George Washington’s lessons and the future of political civility

Gilbert Stuart's portrait of George Washington
Gilbert Stuart's portrait of George Washington

Five years ago, we published an article inspired by a visit to the restored colonial city of Williamsburg, Va., where we discovered a gem of a book: George Washington’s Rules of Civility.

Somewhat lightheartedly, we published "What Would George Do?" on President’s Day as a counterpoint to the incivility that had come to dominate his namesake city more than two centuries later.

In today’s bitter political climate, we thought we’d revisit these rules to see how much better or worse things have gotten.

The 110 rules of civility predated Washington’s presidency by more than four decades. They mostly came from a French manuscript dating from 1595, titled Good Manners in Conversation Among Men, which in turn descended from an Italian book published by a Catholic cleric in 1552.

The rules became associated with the future first president through a notebook that 13-year-old George had assembled in 1745. At the time, it was common for students in the colonies to copy lists of social rules and morals.

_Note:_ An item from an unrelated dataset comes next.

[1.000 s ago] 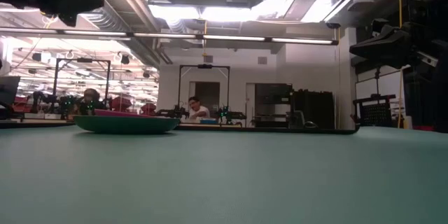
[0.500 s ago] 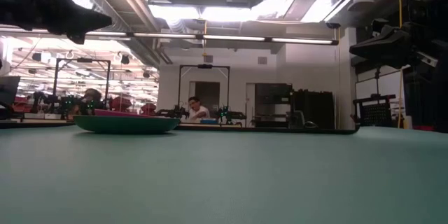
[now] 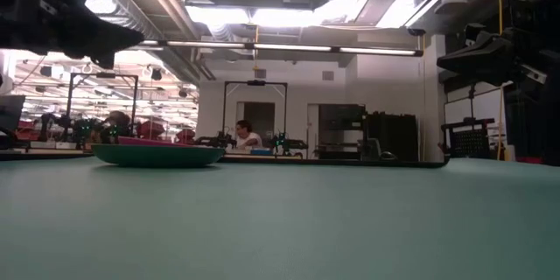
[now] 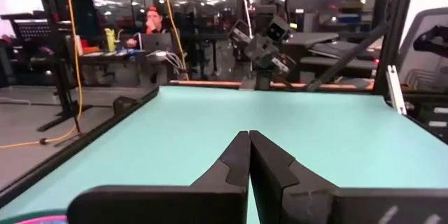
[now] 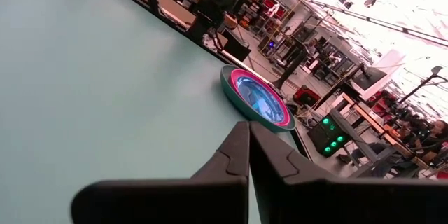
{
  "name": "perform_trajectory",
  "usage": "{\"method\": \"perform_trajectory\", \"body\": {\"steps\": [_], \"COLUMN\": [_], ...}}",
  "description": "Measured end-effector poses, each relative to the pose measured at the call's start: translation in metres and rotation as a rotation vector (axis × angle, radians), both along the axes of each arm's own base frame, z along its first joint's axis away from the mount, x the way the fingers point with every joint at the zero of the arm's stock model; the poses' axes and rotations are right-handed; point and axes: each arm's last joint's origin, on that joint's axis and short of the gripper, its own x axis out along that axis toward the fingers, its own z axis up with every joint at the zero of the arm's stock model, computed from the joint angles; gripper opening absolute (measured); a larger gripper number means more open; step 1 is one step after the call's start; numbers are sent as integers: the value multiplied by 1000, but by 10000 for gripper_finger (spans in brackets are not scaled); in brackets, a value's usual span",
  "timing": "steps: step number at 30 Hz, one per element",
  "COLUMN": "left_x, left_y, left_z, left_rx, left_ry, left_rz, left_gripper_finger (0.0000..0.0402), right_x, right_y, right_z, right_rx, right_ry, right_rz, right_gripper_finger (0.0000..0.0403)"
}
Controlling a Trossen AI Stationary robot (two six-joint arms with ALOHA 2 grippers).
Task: Stack plastic plates
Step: Return to Home Position
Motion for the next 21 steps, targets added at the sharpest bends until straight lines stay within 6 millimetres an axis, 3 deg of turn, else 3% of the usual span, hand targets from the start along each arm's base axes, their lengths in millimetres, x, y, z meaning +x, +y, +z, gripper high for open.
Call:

Some of the "civil" behaviors addressed mundane things like concealing bodily functions. But a handful, we thought, echoed across the centuries as advice for contemporary purveyors of political rhetoric. Namely:

• Show not yourself glad at the misfortune of another, though he were your enemy.

• Mock not, nor jest at anything of importance. Break no jests that are sharp and biting, and if you deliver anything witty and pleasant, abstain from laughing thereat yourself.

• Associate yourself with men of good quality if you esteem your own reputation. For ‘tis better to be alone than in bad company.

• Let your conversation be without malice or envy, for ‘tis a sign of a tractable and commendable nature. And in all causes of passion admit reason to govern.

• Speak not injurious words, neither in jest nor earnest. Scoff at no one, although they give occasion.

"President Washington would be terribly saddened to see the continued decline of civility in the public arena," James H. Mullen Jr., the president of Allegheny College, which offers a Prize for Civility in Public Life. "It is sapping strength from our democracy."

In interviews, experts in American political discourse and ethics agreed that things have gotten much worse. Americans generally feel the same way: Last year, with only modest variations depending on the respondent’s party affiliation, 68 percent of those surveyed believed that "the overall tone and civility in American politics over recent years" was getting worse.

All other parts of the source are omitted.